Exercise goal
In the material below, some lines may hold the word "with"; state how many do, giving only the number.

Recorded information
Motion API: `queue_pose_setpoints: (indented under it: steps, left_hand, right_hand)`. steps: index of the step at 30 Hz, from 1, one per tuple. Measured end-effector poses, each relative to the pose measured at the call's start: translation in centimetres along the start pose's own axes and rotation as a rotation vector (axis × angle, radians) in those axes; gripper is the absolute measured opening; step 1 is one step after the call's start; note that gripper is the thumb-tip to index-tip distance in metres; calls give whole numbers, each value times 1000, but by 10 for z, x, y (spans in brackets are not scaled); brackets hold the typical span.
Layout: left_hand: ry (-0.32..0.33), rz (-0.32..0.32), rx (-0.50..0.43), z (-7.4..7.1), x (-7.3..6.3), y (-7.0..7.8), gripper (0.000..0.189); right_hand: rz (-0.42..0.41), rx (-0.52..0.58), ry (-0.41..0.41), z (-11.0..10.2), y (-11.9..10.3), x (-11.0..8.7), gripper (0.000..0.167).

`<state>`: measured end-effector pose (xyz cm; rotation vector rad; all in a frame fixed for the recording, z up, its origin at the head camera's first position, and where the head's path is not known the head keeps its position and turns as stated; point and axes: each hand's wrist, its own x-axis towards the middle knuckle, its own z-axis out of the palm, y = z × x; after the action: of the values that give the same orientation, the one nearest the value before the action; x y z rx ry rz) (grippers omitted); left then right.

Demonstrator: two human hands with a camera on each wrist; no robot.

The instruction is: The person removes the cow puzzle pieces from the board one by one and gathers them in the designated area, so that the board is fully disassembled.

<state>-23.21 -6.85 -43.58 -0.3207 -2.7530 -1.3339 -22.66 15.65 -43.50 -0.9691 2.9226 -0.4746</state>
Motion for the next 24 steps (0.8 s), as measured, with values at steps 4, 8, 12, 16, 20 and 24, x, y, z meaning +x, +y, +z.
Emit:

Answer section
2